Stop pumping sand to plump up rich folks’ N.J. beaches | Letters

© Advance Local Media LLC.

Star-Ledger letters to the editor

In reference to the recent story “Beach replenishment hurts the environment, subsidizes wealthy homeowners, group argues:”

After throwing away $1.5 billion pumping sand on our beaches since 1989, the New Jersey coast is worse off than ever, with no end in sight. The sand pumping creates unsafe conditions, destroys coastal ecosystems, and benefits mostly a few ultra-wealthy beachfront property owners. In most cases these are the summer homes of the super rich, who are actually trying to keep the public off these same beaches. Why are we spending billions to protect their investments?

Meanwhile, surfers, swimmers and anglers suffer the consequences of damaged beaches, increased rip tides and larger waves breaking on the shoreline. And, they must pay more every year for the privilege.

This is not right. As the sea level rises, we can longer view more sand as the answer. It has always been a very temporary Band-Aid, and wasteful of our scarce tax dollars. The state Department of Environmental Protection has outlined better options in its 2021 New Jersey Draft Climate Change Resilience Strategy. It’s time we paid attention.

Yet, a bill before the New Jersey Assembly (A-639) and already passed in the Senate (S-1071) would double state spending on this wasteful practice to $50 million a year.

How about it, Gov. Phil Murphy? Will you finally follow the recommendations of your own agencies?

Someone needs to step in and stop the madness.

Make big enemy of ‘Big Pharma’ fear mongering

Recent articles in the Star-Ledger have focused on the elected politicians who oppose reforms to lower prescription drug costs.

One specific reform being considered is to allow traditional Medicare to negotiate prices with suppliers. “Big Pharma” is spending millions of dollars not only to lobby Congress against such a measure, but also tobuy advertising that attempts to make Americans fearful that proposals to lower prices could result in fewer medicines for patients.

I have just one personal experience that proves to me the need for our politicians to pass reforms into law now. Being a senior citizen with Medicare, my Part D drug plan has a monthly premium of $27.70 per month. After a merger involving the plan provider, it raised my monthly premium to $64.80 for 2022.

I strongly recommend that all voters contact their so-called “public servant” representatives and advise them that in order to continue winning their support, they expect meaningful changes to the drug programs to lower costs. I also suggest that any politician who does not support drug pricing reform be sent looking for another job.

Cancel IRS snooping plan for bank accounts

In the Oct. 7 Star-Ledger, there was an article with the headline, “Proposal would give IRS a better chance to track down tax cheats.”

This refers to the proposal, under the so-called reconciliation bill (Build Back Better), requiring that the amount of all bank transactions over $600 be reported to the IRS.

The headline implies that this is a good thing. After all, who doesn’t want to catch tax cheats. But, think for a moment: You give $1,000 to your child or family member to help buy a car, house, appliance or anything. If that money goes into bank account, the transaction must be reported.

The IRS, at its discretion, can then investigate that transaction. Of course, we’re assured that won’t happen in the example above because the agency is only interested in big tax cheats, not little ones. Bologna! Then why set the threshold at $600? Why not $6,000, $60,000 or, better yet, $600,000?

Why? Because truly wealthy people have an army of lawyers and accountants and they are difficult to go after. The average individual is an easy target. Think of all the aggravation you will experience when the IRS targets you to explain an innocent transaction.

Kudos to U.S. Rep. Van Drew, R-2nd Dist., for introducing a bill to block this proposal.

Hear heartbeat coming from the womb

Texas lawmakers have passed a wildly unpopular abortion ban that is addressed in the recent op-ed article “N.J. needs to learn from the abortion horrors in Texas,” by state Sen. Vin Gopal , D-Monmouth, and Anjali Mehrotra, president of NOW-NJ.

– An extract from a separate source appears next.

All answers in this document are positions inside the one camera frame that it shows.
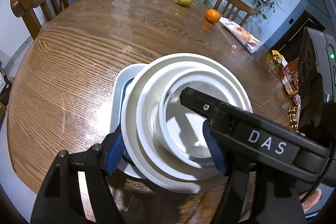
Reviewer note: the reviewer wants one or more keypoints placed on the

The Texas Heartbeat Law imposes an abortion ban at around six weeks of pregnancy — when an ultrasound can detect the early pulse of a primitive embryonic heartbeat.

The embryonic heartbeat is a very pivotal timeline for the developing human life in utero. A recognizable trait of humanity is the heartbeat, and I believe that’s why abortion rights advocates are in a panic over this Texas ban.

To the abortion industry, embryos are simply products of conception, as Planned Parenthood would have us believe. When Planned Parenthood uses ultrasounds, it’s not to reveal the heartbeat of humanity in utero, but to guide the procedure as an abortion is performed.

Laws affecting abortion rights or instituting abortion bans should return to the judgment of the states. I’m waiting to see if the U.S. Supreme Court will weaken the Roe v. Wade decision when they rule in the near future on Mississippi’s abortion ban, a ban that goes into effect at the 15th week of pregnancy.